**Problem requirements:** Reproduce the entries verbatim; no pictures.

Excerpted records section start

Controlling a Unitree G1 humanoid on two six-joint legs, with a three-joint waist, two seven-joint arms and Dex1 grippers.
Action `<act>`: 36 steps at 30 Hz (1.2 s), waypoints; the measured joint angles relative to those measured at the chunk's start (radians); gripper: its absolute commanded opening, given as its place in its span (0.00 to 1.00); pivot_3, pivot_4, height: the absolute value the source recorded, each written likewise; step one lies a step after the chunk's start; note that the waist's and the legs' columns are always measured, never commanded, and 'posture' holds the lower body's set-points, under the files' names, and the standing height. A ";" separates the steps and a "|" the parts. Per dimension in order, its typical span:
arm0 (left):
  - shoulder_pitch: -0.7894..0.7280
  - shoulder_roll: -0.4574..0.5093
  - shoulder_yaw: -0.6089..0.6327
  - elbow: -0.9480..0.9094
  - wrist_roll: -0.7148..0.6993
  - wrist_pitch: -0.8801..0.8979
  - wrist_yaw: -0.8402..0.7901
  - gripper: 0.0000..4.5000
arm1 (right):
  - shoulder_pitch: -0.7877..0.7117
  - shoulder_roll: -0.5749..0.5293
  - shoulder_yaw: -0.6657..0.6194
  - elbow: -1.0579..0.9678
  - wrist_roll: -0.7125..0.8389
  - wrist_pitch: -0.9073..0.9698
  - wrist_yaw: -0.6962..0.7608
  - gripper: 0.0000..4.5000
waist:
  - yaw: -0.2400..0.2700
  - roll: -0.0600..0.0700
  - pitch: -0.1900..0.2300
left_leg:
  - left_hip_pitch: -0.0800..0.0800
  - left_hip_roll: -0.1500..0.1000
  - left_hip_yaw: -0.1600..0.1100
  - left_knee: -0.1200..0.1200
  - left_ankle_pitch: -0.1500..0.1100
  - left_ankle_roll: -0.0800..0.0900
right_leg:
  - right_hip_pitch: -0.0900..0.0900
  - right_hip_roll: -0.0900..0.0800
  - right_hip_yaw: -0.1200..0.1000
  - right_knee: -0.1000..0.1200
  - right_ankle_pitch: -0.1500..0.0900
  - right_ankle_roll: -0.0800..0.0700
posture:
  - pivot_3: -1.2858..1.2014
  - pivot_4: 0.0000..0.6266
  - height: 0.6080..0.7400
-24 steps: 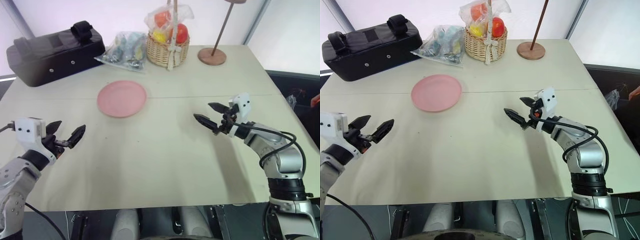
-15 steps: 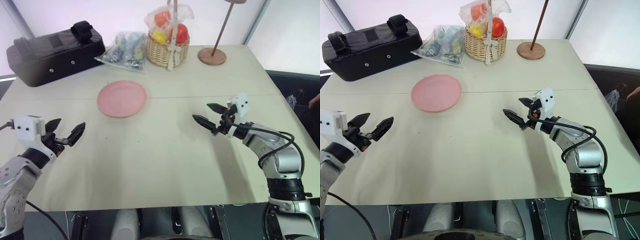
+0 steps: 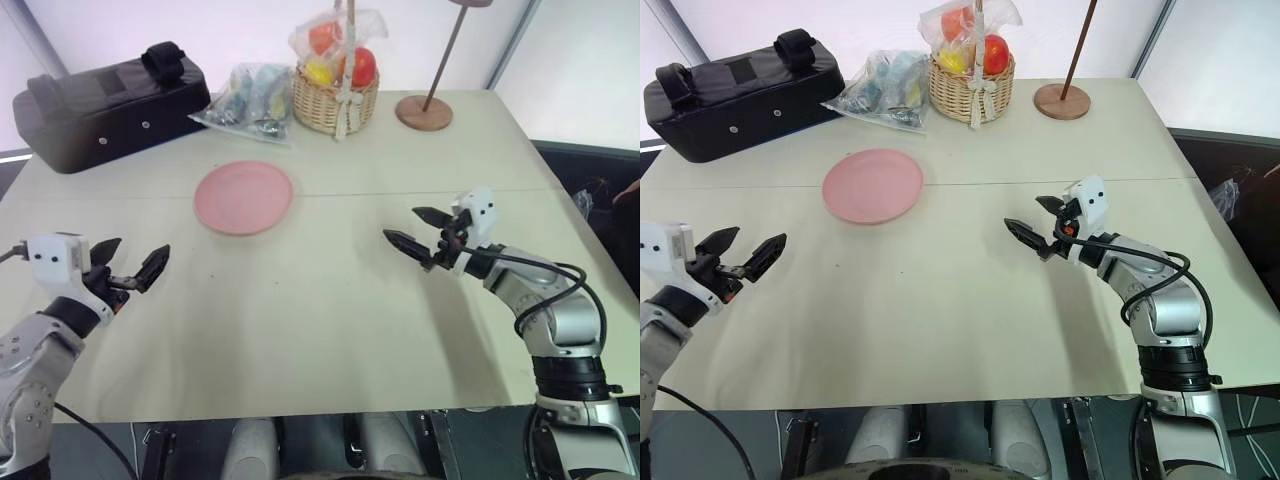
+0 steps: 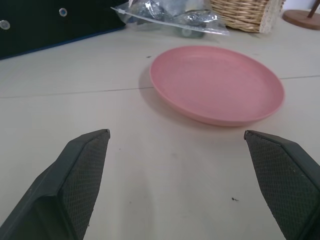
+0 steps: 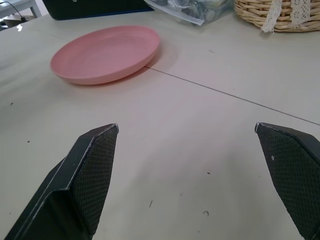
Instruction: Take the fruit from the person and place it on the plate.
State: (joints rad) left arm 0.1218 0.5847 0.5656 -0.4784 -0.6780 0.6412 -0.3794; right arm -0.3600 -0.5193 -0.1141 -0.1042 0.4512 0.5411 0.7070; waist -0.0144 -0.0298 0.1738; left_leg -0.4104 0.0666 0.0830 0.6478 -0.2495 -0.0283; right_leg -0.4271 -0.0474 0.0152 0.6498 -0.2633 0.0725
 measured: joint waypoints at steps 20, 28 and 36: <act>-0.012 0.000 -0.005 -0.014 0.002 0.000 0.010 1.00 | -0.001 0.016 0.011 0.003 -0.010 -0.005 -0.012 0.99 | 0.000 0.000 0.000 | 0.000 0.000 0.000 0.000 0.000 0.000 | 0.000 0.000 0.000 0.000 0.000 0.000 | 0.52 0.24 1.00; -0.019 0.000 -0.016 -0.014 0.011 0.000 0.009 1.00 | -0.003 0.019 0.011 0.011 -0.015 -0.009 -0.012 0.99 | 0.000 0.000 0.000 | 0.000 0.000 0.000 0.000 0.000 0.000 | 0.000 0.000 0.000 0.000 0.000 0.000 | 0.52 0.24 1.00; -0.022 0.000 -0.024 -0.012 0.016 -0.001 0.010 1.00 | -0.029 0.023 0.016 0.035 -0.028 -0.027 -0.011 0.99 | 0.000 0.000 0.000 | 0.000 0.000 0.000 0.000 0.000 0.000 | 0.000 0.000 0.000 0.000 0.000 0.000 | 0.52 0.24 1.00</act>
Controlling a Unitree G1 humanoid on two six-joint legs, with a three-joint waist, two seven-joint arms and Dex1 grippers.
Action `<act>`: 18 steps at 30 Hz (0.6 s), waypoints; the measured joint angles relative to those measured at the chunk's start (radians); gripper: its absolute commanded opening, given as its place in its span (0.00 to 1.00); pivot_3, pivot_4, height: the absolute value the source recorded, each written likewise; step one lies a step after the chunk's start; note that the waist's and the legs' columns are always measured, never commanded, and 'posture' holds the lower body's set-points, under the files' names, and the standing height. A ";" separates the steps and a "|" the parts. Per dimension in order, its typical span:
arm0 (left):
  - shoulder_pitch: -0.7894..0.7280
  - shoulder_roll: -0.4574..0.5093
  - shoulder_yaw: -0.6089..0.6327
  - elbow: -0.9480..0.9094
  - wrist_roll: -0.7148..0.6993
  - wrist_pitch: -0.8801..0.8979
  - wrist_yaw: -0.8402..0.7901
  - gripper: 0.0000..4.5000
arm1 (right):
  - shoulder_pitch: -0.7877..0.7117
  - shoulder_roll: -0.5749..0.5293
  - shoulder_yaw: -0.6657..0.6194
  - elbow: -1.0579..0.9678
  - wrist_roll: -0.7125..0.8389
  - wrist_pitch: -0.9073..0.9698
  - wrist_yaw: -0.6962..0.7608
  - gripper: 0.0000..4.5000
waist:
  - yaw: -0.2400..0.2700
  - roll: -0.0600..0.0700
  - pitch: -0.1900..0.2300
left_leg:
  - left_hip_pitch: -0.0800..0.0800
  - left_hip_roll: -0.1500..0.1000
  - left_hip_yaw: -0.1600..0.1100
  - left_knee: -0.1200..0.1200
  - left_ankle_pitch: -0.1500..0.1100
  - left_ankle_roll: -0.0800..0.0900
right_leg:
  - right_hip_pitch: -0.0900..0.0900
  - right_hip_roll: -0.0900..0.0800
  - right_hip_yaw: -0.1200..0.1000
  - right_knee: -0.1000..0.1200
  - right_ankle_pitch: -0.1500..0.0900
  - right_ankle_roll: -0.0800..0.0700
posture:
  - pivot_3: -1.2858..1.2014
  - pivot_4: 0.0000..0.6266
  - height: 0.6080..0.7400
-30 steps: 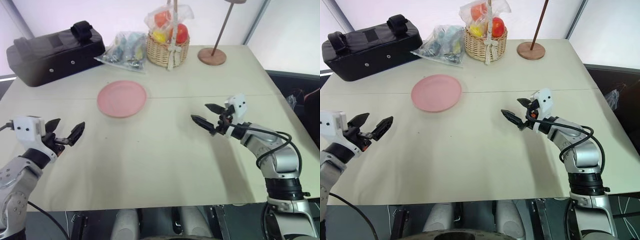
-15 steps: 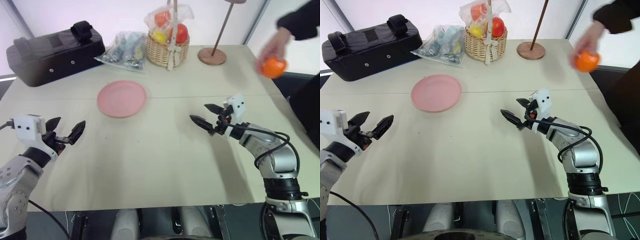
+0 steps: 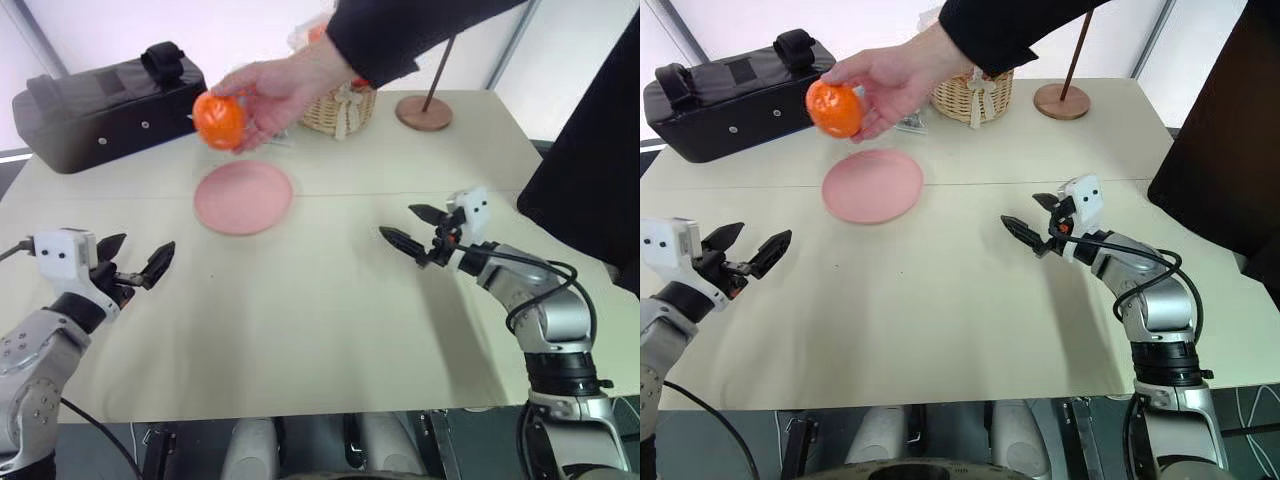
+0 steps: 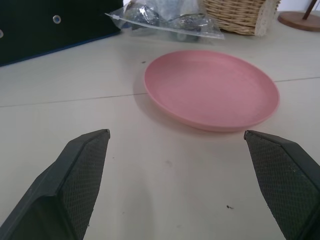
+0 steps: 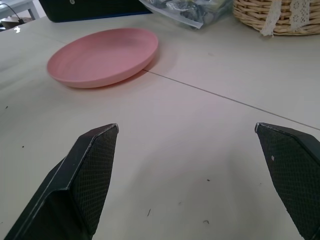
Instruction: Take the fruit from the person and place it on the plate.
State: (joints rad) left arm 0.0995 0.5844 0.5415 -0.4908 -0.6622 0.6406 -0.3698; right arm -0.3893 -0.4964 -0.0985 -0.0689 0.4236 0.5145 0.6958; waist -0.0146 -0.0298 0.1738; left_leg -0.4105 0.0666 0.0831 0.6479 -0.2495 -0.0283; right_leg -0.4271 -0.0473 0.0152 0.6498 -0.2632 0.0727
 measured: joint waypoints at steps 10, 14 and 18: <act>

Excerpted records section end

**Answer section:**
Controlling a Unitree G1 humanoid on two six-joint legs, with a three-joint waist, two seven-joint arms and Dex1 grippers.
Action `<act>`: 36 steps at 30 Hz (1.2 s), waypoints; the measured joint angles relative to those measured at the chunk's start (radians); gripper: its absolute commanded opening, given as its place in its span (0.00 to 1.00); pivot_3, pivot_4, height: the absolute value the source recorded, each written likewise; step one lies a step after the chunk's start; note that the waist's and the legs' columns are always measured, never commanded, and 'posture' holds the lower body's set-points, under the files' names, and the standing height. A ";" separates the steps and a "|" the parts. Per dimension in order, its typical span:
arm0 (left):
  - shoulder_pitch: -0.7894..0.7280
  - shoulder_roll: -0.4574..0.5093
  - shoulder_yaw: -0.6089..0.6327
  - elbow: -0.9480..0.9094
  - wrist_roll: -0.7148..0.6993
  - wrist_pitch: -0.8801..0.8979
  - wrist_yaw: -0.8402..0.7901
  - gripper: 0.0000..4.5000
arm1 (right):
  - shoulder_pitch: -0.7877..0.7117
  - shoulder_roll: -0.5749..0.5293
  - shoulder_yaw: -0.6657..0.6194
  - elbow: -1.0579..0.9678
  - wrist_roll: -0.7125..0.8389
  - wrist_pitch: -0.9073..0.9698
  - wrist_yaw: -0.6962..0.7608
  - gripper: 0.0000..4.5000
waist:
  - yaw: -0.2400..0.2700
  - roll: -0.0600..0.0700
  - pitch: -0.1900..0.2300
left_leg:
  - left_hip_pitch: -0.0800..0.0800
  - left_hip_roll: -0.1500..0.1000
  - left_hip_yaw: -0.1600..0.1100
  - left_knee: -0.1200..0.1200
  - left_ankle_pitch: -0.1500..0.1100
  - left_ankle_roll: -0.0800..0.0900
right_leg:
  - right_hip_pitch: -0.0900..0.0900
  - right_hip_roll: -0.0900..0.0800
  - right_hip_yaw: -0.1200..0.1000
  - right_knee: -0.1000..0.1200
  - right_ankle_pitch: -0.1500..0.0900
  - right_ankle_roll: -0.0800..0.0700
posture:
  - pivot_3: -1.2858..1.2014
  - pivot_4: 0.0000..0.6266
  - height: 0.6080..0.7400
-24 steps: 
-15 steps: 
+0 steps: 
+0 steps: 
+0 steps: 
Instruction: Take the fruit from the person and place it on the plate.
State: (joints rad) left arm 0.1218 0.5847 0.5656 -0.4784 -0.6780 0.6412 -0.3794; right arm -0.3600 -0.5193 -0.1141 -0.1042 0.4512 0.5411 0.7070; waist -0.0144 -0.0298 0.1738; left_leg -0.4104 0.0666 0.0830 0.6478 -0.2495 -0.0283; right_leg -0.4271 -0.0474 0.0152 0.6498 -0.2633 0.0725
 measured: joint waypoints at steps 20, 28 and 36: <act>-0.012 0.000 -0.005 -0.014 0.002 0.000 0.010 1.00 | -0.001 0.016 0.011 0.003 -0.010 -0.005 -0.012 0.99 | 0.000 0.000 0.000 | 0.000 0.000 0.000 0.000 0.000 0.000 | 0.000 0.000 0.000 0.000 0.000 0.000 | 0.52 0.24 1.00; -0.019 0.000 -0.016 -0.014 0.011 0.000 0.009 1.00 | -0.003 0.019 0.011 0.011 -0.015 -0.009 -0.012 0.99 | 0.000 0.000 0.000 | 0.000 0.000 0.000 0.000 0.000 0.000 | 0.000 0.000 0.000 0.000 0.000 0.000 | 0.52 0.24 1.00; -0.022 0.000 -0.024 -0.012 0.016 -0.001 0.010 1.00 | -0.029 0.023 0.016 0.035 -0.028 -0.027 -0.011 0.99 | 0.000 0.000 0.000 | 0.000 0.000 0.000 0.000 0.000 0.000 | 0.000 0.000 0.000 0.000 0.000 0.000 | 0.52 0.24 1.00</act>
Controlling a Unitree G1 humanoid on two six-joint legs, with a three-joint waist, two seven-joint arms and Dex1 grippers.
Action `<act>`: 18 steps at 30 Hz (0.6 s), waypoints; the measured joint angles relative to those measured at the chunk's start (radians); gripper: its absolute commanded opening, given as its place in its span (0.00 to 1.00); pivot_3, pivot_4, height: the absolute value the source recorded, each written likewise; step one lies a step after the chunk's start; note that the waist's and the legs' columns are always measured, never commanded, and 'posture' holds the lower body's set-points, under the files' names, and the standing height. A ";" separates the steps and a "|" the parts. Per dimension in order, its typical span:
arm0 (left):
  - shoulder_pitch: -0.7894..0.7280
  - shoulder_roll: -0.4574..0.5093
  - shoulder_yaw: -0.6089..0.6327
  - elbow: -0.9480..0.9094
  - wrist_roll: -0.7148..0.6993
  - wrist_pitch: -0.8801..0.8979
  - wrist_yaw: -0.8402..0.7901
  - gripper: 0.0000..4.5000
arm1 (right):
  - shoulder_pitch: -0.7877..0.7117
  - shoulder_roll: -0.5749..0.5293
  - shoulder_yaw: -0.6657..0.6194
  - elbow: -1.0579..0.9678
  - wrist_roll: -0.7125..0.8389
  - wrist_pitch: -0.9073..0.9698
  - wrist_yaw: -0.6962..0.7608
  - gripper: 0.0000..4.5000
waist:
  - yaw: -0.2400..0.2700
  - roll: -0.0600..0.0700
  - pitch: -0.1900..0.2300
left_leg:
  - left_hip_pitch: -0.0800..0.0800
  - left_hip_roll: -0.1500..0.1000
  - left_hip_yaw: -0.1600..0.1100
  - left_knee: -0.1200..0.1200
  - left_ankle_pitch: -0.1500..0.1100
  - left_ankle_roll: -0.0800..0.0900
right_leg:
  - right_hip_pitch: -0.0900..0.0900
  - right_hip_roll: -0.0900..0.0800
  - right_hip_yaw: -0.1200..0.1000
  - right_knee: -0.1000..0.1200
  - right_ankle_pitch: -0.1500..0.0900
  - right_ankle_roll: -0.0800..0.0700
posture:
  - pivot_3: -1.2858..1.2014
  - pivot_4: 0.0000..0.6266
  - height: 0.6080..0.7400
-30 steps: 
-15 steps: 
+0 steps: 
+0 steps: 
+0 steps: 
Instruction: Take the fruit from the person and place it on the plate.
State: (joints rad) left arm 0.0995 0.5844 0.5415 -0.4908 -0.6622 0.6406 -0.3698; right arm -0.3893 -0.4964 -0.0985 -0.0689 0.4236 0.5145 0.6958; waist -0.0146 -0.0298 0.1738; left_leg -0.4105 0.0666 0.0831 0.6479 -0.2495 -0.0283; right_leg -0.4271 -0.0473 0.0152 0.6498 -0.2632 0.0727
 measured: joint waypoints at steps 10, 14 and 18: <act>

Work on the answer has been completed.